Truth be told, I was dealing with a lot of stuff irl. health issues and sudden declining grades that left me stumped and drained for months now- along with technical issues like having to replace some parts of my computer that took a while for me to find to even draw digitally, which I didn't have the time for anyway with how tired and weary I felt every day.
I'm frankly shaken up by a lot of shit rn and I don't know how to be active online with this burden on my chest- Especially as it's been a while since I've even looked at utmv related content and my motivation dwindled. I swear I'd hype myself up to post or reblog something- but I'd see just how much I've missed or the overwhelming amount of posts I'd need to go through and I'd feel so swamped with exhaustion and most importantly guilt, for not clearing the air up sooner to reassure you guys that I'm, y'know, alive, and not dead in a ditch somewhere. And I'd procrastinate cause typing it all out is hard and I'd give up halfway every time and it's just not fair to you all!
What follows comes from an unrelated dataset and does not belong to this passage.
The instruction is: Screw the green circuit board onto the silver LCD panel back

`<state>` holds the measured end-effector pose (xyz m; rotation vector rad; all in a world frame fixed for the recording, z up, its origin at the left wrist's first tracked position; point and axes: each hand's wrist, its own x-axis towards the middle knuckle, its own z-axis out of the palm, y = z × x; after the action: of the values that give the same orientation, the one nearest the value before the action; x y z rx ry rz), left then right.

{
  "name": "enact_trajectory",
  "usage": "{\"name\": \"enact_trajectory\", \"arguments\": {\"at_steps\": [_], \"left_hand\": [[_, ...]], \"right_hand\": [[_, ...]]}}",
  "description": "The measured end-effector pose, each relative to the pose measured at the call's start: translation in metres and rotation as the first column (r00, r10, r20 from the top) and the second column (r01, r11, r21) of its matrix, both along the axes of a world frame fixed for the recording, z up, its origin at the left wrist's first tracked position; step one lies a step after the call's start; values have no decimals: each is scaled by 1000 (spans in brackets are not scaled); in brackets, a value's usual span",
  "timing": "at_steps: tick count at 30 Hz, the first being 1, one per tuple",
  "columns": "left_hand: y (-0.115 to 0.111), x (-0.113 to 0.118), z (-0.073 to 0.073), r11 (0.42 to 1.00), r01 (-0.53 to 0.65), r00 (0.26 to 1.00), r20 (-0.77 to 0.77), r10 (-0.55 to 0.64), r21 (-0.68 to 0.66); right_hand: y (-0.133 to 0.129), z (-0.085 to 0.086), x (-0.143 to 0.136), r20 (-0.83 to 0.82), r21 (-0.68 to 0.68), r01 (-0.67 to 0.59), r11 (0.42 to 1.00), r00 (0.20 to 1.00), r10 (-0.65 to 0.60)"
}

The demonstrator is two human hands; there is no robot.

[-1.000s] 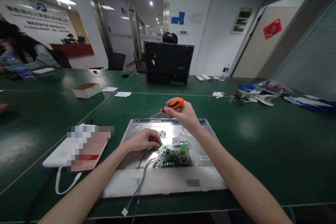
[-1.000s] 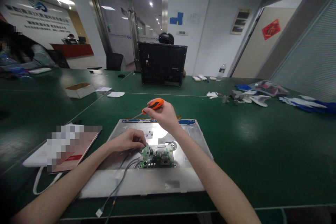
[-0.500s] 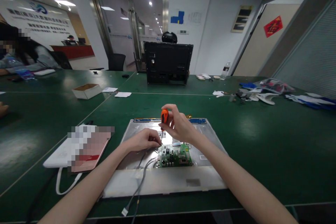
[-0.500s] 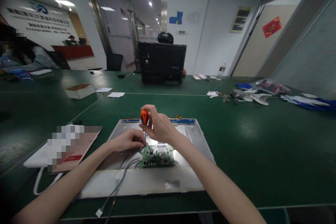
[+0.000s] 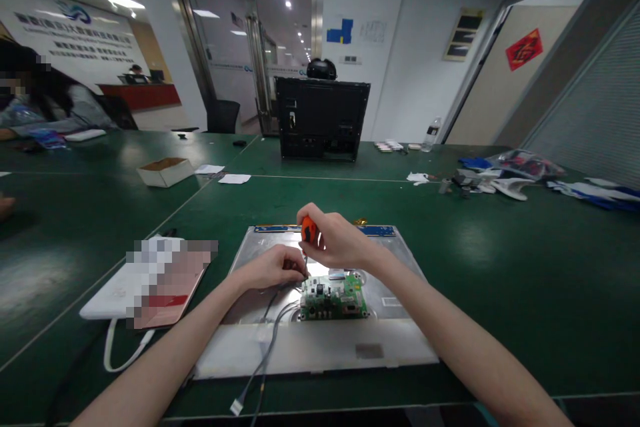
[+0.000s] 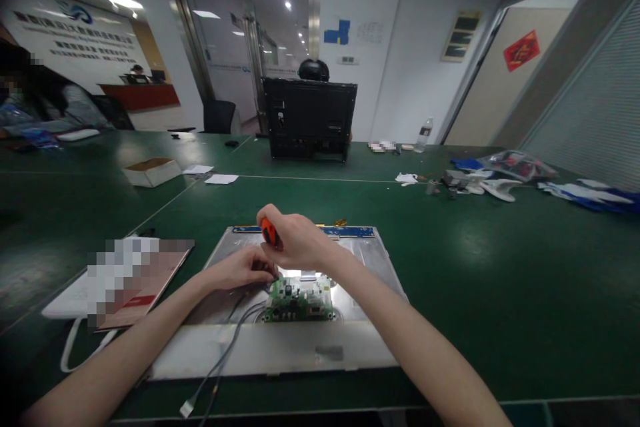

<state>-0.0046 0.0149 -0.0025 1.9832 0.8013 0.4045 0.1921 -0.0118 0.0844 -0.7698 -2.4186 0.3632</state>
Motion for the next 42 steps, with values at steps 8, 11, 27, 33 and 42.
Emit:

I thought I was handling it well when I started going out and socializing more, instead of staying cooped up at home on my computer all day. and in the first draft of this post I made months ago I was gonna detail some of the fun plans I had, for my life and for this blog :D but relaxing my strict study schedule and letting go a bit of my tight routine, thinking it was better than wringing myself dry to keep it up, backfired horribly, to say the least.
I know right?? so silly to be hung up on stupid shit like studies of all things! but this is a very important thing for me considering my career plans and the competitivity encouraged by everyone I'm surrounded by, the pressure of keeping up adding to my already stressful days. I had to fix myself up first and I couldn't handle the strain nor interact with people and thinking of jobs and exams sapped my energy so much it's frankly embarrassing. writing this feels so cheesy too and it frustrates me to know I could've come back a month earlier if it weren't for that, but I also know putting all of this into words then would just sound like incoherent venting (not that this is very different tbf) and I wasn't in the right headspace to address my absence, or anything really- I didn't want everyone to see me return when I couldn't muster up a genuinely positive message, let alone talk to anyone with a shadow of my usual cheer
I feel like a complete mess and It drives me up the wall how depressed I've gotten. I debated deleting this blog so many times 'cause the fear of disappointing my audience and my friends, for lack of a more fitting sentiment, made me feel even shittier. I'm constantly thinking if this wall of text is worth posting, or if it's better not to burden you all with all my sappy troubles as if it's the end of the world. Trust me, I'll be fine. I'm not trying to dramatize this situation, but I don't think I'm up to pretending I'm all sunshine and enthusiasm you're all accustomed to.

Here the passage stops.